While I’ve been away, my friends back in Albuquerque were kind enough to print a bunch of copies of my ruminations on La Niña and the Rio Grande and throw them on people’s driveways this morning (sub/ad req):

[M]ore than La Niña is at work this year, according to Glen MacDonald, a climate researcher at the University of California Los Angeles.

Beyond La Niña, in the equatorial Pacific, researchers like MacDonald have been watching two other large-scale ocean patterns that also seen to have their own influences on North American droughts.

One is a long-term, persistent pattern of warmer water in the north Pacific. The second involves vast stretches of warm water in the north Atlantic. This year, they all seem to be lined up alongside La Niña, ganging up in a worst case scenario for drought in the Southwest, MacDonald told me.
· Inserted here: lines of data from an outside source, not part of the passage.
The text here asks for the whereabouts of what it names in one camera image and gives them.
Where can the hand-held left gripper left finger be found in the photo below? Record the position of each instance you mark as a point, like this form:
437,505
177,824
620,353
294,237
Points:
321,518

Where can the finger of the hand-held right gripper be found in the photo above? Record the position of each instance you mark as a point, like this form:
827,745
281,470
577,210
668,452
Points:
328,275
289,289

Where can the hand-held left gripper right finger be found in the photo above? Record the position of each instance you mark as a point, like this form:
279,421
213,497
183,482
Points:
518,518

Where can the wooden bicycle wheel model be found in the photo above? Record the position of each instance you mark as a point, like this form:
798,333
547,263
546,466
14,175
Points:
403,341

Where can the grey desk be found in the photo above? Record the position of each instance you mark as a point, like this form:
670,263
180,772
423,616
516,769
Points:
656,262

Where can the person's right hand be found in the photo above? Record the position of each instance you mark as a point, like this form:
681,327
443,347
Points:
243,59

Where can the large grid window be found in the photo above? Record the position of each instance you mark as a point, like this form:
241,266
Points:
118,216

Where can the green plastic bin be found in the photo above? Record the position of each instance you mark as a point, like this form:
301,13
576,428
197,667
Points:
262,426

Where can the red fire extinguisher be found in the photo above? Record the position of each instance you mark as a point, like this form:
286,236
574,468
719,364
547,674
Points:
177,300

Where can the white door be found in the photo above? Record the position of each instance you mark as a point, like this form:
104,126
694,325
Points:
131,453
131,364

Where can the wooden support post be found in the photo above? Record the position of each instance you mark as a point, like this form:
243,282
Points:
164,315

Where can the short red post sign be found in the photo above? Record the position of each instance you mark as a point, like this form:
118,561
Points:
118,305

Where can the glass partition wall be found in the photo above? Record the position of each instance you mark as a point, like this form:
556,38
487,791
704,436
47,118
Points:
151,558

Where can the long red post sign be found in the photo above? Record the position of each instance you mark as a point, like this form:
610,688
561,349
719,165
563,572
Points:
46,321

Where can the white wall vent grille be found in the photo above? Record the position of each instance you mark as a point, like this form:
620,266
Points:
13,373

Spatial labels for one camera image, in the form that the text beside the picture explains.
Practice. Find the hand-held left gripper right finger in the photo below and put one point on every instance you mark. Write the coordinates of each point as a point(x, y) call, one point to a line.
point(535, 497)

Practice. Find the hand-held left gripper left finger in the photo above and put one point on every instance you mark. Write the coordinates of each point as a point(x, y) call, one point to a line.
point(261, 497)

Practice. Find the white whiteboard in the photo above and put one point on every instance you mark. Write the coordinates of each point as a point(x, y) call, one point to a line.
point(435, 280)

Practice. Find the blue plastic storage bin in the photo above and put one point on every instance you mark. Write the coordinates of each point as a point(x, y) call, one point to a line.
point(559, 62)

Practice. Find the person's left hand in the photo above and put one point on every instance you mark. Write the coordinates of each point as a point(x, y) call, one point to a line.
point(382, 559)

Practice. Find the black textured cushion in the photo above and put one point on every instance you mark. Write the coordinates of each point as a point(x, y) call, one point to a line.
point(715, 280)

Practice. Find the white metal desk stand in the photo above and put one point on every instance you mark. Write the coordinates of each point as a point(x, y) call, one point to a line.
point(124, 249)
When all three are in sync, according to MacDonald, “the propensity for drought indeed extends east from California right across your region to Texas.”

The most famous case of oceans in sync like this was during the heart of the drought of the 1950s — New Mexico’s worst in the last century.

5 Comments

  1. Hmm, I seen a grammar error. 🙂

    Are we talking PDO, BTW?

    Also, while the article says that nothing like this coming low precip weather pattern has been seen since the ’50s, the closing graf implies that he’s seen something as bad before, presumably subsequent to the ’50s.

  2. Great blog! I just went thru the sw once on a two week national park circuit. That put spending a couple of years there watching the seasons change on my bucket list. Meanwhile, I will read your blog!

  3. Dano’s correct – it’s the Tingstad MacDonald PDO/AMO paper, which very much echoes the McCabe and Betancourt 2004 PNAS paper that I think Steve brought up (?) in the thread over at Yulsman’s blog.